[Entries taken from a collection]
=== Begin Enclosure ===

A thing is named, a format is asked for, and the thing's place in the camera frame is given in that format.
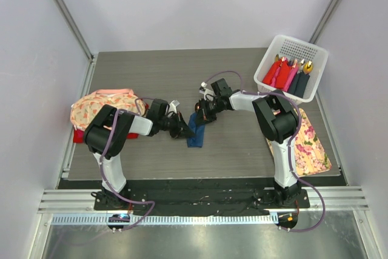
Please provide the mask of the blue paper napkin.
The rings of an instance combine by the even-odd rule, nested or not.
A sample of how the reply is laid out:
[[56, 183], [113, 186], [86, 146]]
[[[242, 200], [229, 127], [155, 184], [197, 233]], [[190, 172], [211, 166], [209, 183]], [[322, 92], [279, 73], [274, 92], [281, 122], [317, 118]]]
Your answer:
[[189, 118], [188, 127], [195, 134], [194, 137], [187, 138], [187, 147], [189, 148], [202, 148], [204, 143], [205, 125], [197, 126], [195, 118], [197, 114], [194, 112]]

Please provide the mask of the rose gold spoon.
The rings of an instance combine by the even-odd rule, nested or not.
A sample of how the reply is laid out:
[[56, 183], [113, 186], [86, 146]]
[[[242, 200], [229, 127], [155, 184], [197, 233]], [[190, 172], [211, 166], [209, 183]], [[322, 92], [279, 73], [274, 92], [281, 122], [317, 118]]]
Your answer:
[[195, 104], [195, 112], [198, 112], [198, 110], [201, 108], [199, 103]]

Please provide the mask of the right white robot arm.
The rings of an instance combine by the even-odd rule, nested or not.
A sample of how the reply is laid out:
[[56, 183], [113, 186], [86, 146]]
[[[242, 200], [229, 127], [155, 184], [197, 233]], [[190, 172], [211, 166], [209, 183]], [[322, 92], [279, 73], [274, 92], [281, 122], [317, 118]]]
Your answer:
[[205, 83], [203, 94], [195, 106], [195, 124], [202, 126], [216, 120], [216, 115], [226, 110], [252, 112], [259, 128], [270, 141], [275, 163], [273, 200], [280, 207], [290, 206], [301, 193], [301, 183], [295, 172], [295, 138], [301, 125], [301, 114], [279, 90], [268, 95], [232, 90], [224, 78]]

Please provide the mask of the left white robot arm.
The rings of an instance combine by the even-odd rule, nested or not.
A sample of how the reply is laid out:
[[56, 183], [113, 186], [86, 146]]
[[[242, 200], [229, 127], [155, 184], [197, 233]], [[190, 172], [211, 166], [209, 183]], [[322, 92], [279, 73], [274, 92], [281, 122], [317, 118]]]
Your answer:
[[84, 142], [98, 162], [102, 188], [92, 196], [99, 204], [117, 210], [129, 203], [127, 180], [122, 171], [121, 151], [130, 133], [154, 136], [166, 131], [172, 138], [193, 138], [195, 133], [182, 117], [182, 113], [168, 111], [163, 99], [152, 101], [145, 116], [124, 109], [104, 105], [84, 132]]

=== End Enclosure ===

Instructions for the task.
Apart from the pictures, every record must be set down exactly.

Answer to this problem.
A thing is named, a format is asked for, and the thing's place in the camera frame is given in that format.
Please provide the mask of the blue paper napkin.
The rings of an instance combine by the even-odd rule, nested or not.
A sample of how the reply is laid out:
[[56, 183], [113, 186], [86, 146]]
[[[242, 200], [229, 127], [155, 184], [197, 233]], [[190, 172], [211, 166], [209, 183]], [[322, 92], [279, 73], [274, 92], [281, 122], [317, 118]]]
Your answer:
[[189, 118], [188, 127], [195, 134], [194, 137], [187, 138], [187, 147], [189, 148], [202, 148], [204, 143], [205, 125], [197, 126], [195, 118], [197, 114], [194, 112]]

Please provide the mask of the rose gold spoon.
The rings of an instance combine by the even-odd rule, nested or not.
A sample of how the reply is laid out:
[[56, 183], [113, 186], [86, 146]]
[[[242, 200], [229, 127], [155, 184], [197, 233]], [[190, 172], [211, 166], [209, 183]], [[322, 92], [279, 73], [274, 92], [281, 122], [317, 118]]]
Your answer:
[[195, 104], [195, 112], [198, 112], [198, 110], [201, 108], [199, 103]]

Please provide the mask of the right white robot arm.
The rings of an instance combine by the even-odd rule, nested or not.
A sample of how the reply is laid out:
[[56, 183], [113, 186], [86, 146]]
[[[242, 200], [229, 127], [155, 184], [197, 233]], [[190, 172], [211, 166], [209, 183]], [[322, 92], [279, 73], [274, 92], [281, 122], [317, 118]]]
Your answer:
[[205, 83], [203, 94], [195, 106], [195, 124], [202, 126], [216, 120], [216, 115], [226, 110], [252, 112], [259, 128], [270, 141], [275, 163], [273, 200], [280, 207], [290, 206], [301, 193], [301, 183], [295, 172], [295, 138], [301, 125], [301, 114], [279, 90], [268, 95], [232, 90], [224, 78]]

Please provide the mask of the left white robot arm.
The rings of an instance combine by the even-odd rule, nested or not.
A sample of how the reply is laid out:
[[56, 183], [113, 186], [86, 146]]
[[[242, 200], [229, 127], [155, 184], [197, 233]], [[190, 172], [211, 166], [209, 183]], [[322, 92], [279, 73], [274, 92], [281, 122], [317, 118]]]
Your answer:
[[84, 142], [98, 162], [102, 188], [92, 196], [99, 204], [117, 210], [129, 203], [127, 180], [122, 171], [121, 151], [130, 133], [154, 136], [166, 131], [172, 138], [193, 138], [195, 133], [182, 117], [182, 113], [168, 111], [163, 99], [152, 101], [145, 116], [124, 109], [104, 105], [84, 132]]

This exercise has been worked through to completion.